The new rules apply only to confirmed COVID-19 cases involving people who are isolated at home and whose symptoms are considered mild or moderate. People who are in preventive isolation after being in contact with a confirmed case must still isolate for 14 days to see if symptoms develop.
Those who are immunocompromised or who require hospitalization for COVID-19 will still need to isolate for at least 14 days.
Speaking in Ottawa, Canada’s chief public health officer said Friday the new directive in Quebec aligns with existing federal guidelines regarding isolation that have already been adopted by several other jurisdictions.
“Our recommendation is, based on the evolving science, those who have experienced 10 days post onset of symptoms, asymptomatic, no fever, can come out of the actual isolation,” Theresa Tam said.
She said that out of caution, some provinces including Quebec chose to impose the same 14-day period that is required for people who are quarantining to see if symptoms develop.
British Columbia and Alberta have already been using the 10-day minimum period for self-isolation, according to their respective health department websites. New Brunswick, Nova Scotia and Newfoundland require 14 days, as does Ontario, according to the website for Ottawa’s public health department.
The new rules for Quebec come as more than 20 teachers from a high school northwest of Montreal were sent into preventive isolation, forcing the school to ask some 500 Grade 10 and 11 students to stay home Friday because there was no one available to teach them.
Spokeswoman Anik Gagnon said the decision was made after two members of the teaching staff at Polyvalente Deux-Montagnes tested positive for COVID-19 prior to the first day of classes.
She said the students were asked to stay home until Monday while the school tries to recruit substitute teachers or explores other options to overcome the lack of personnel. The 20 teachers will be in isolation until Sept. 4, and will all be tested for COVID-19.
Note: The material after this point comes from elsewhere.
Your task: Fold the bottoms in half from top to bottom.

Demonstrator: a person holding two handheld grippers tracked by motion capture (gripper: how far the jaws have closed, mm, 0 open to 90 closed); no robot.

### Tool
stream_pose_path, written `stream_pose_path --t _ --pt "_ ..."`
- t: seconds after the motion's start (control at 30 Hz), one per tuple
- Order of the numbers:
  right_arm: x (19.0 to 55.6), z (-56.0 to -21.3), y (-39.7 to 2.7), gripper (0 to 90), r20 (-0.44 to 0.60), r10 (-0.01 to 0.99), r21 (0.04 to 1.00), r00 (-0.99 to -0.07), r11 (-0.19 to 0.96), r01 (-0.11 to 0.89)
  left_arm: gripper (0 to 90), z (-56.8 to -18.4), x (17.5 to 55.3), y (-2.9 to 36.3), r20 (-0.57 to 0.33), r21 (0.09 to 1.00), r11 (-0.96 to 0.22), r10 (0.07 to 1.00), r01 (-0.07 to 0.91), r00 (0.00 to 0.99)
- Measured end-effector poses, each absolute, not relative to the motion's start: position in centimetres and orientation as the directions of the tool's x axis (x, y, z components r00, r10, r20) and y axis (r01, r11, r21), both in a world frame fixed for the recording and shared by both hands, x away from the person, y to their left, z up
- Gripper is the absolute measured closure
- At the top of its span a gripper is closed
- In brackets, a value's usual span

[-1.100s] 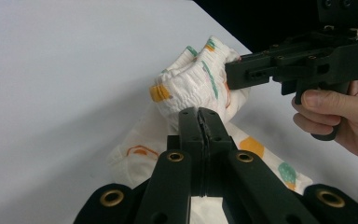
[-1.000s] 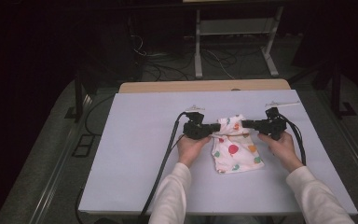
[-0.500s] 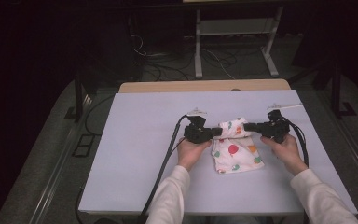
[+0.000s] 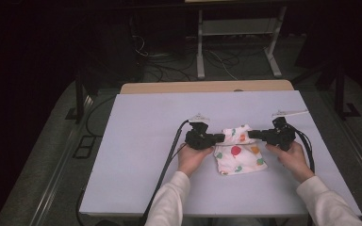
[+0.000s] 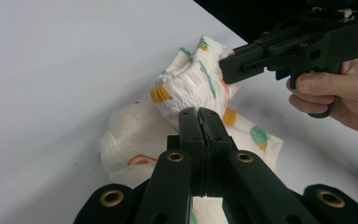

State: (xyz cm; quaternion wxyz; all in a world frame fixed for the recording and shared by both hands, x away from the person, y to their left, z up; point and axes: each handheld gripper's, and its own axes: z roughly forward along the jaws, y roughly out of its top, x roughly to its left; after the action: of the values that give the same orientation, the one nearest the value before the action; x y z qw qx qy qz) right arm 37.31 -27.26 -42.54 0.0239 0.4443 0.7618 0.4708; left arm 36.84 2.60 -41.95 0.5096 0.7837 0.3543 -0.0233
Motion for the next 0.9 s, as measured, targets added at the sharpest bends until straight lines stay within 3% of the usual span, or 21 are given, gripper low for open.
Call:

Sylvain Mallette, president of a federation of teachers’ unions, the Fédération autonome de l’enseignement, says the incident highlights the need for schools to have access to an accelerated testing process.
“The question is, how long did it take to get access to a test, and how long to get the results of the test?” Mr. Mallette said in an interview Friday. He said the Quebec government hasn’t followed through on a promise to offer teachers quicker access to tests and to results.
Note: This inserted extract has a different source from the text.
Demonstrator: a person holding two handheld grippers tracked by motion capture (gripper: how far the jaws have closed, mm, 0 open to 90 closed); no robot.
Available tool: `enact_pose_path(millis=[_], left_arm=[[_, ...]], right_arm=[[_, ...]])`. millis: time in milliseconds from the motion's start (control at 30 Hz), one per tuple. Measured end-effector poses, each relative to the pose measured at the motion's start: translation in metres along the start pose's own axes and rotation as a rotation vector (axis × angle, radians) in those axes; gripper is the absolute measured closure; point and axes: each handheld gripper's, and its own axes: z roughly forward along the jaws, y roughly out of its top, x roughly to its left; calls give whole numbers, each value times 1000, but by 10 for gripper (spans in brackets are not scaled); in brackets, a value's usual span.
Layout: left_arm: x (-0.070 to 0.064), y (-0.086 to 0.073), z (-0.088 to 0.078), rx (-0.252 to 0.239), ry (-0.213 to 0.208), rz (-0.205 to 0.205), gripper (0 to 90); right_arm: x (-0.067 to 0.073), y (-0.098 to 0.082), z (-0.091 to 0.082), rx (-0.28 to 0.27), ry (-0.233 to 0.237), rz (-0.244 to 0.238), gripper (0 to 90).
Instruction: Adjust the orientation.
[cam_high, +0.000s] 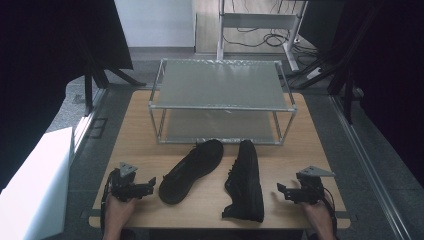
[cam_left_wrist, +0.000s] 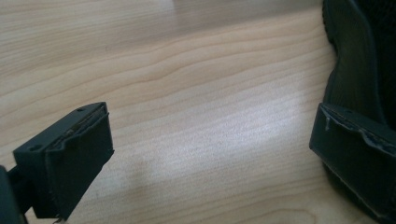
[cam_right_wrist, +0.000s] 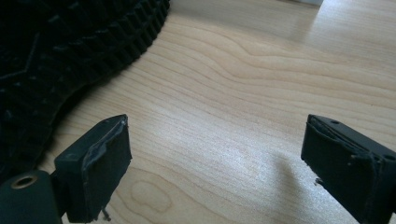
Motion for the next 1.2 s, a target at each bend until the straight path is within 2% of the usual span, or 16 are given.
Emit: enact_pose_path(millis=[200,467,600,800,933,1200], left_arm=[[4,0,0,-39,-31,-40,0],[4,3,-2,-38,-22,-52,0],[0,5,-1,-5,-5,-39,0],[-3,10,-2,1,-4,-28,3],[-3,11,1,16,17,-11,1],[-2,11,10,-4,42,18,0]], right_arm=[[0,0,-1,-3,4,-7,95],[1,0,0,-3,18,-8,104],[1,0,0,-6,21,-6,103],[3,1,1,-1,34,-1,103],[6,1,2,-3,41,-9,103],[5,0,2,-6,53,11,102]])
Meanwhile, Quebec reported 98 new cases of COVID-19 Friday and one additional death attributed to the novel coronavirus.
The number of total deaths remained unchanged, however, at 5,750, after an investigation that showed one previous death attributed to COVID-19 was found to be unrelated.
Health authorities also announced Friday that 78 test results were confirmed as false positives owing to a contamination of samples in a Montreal lab. That’s almost double the number of cases that were originally under investigation when news of the contamination was announced Wednesday.
Health officials said those cases would be gradually removed from the province’s total case numbers, which stood at 62,124 on Friday.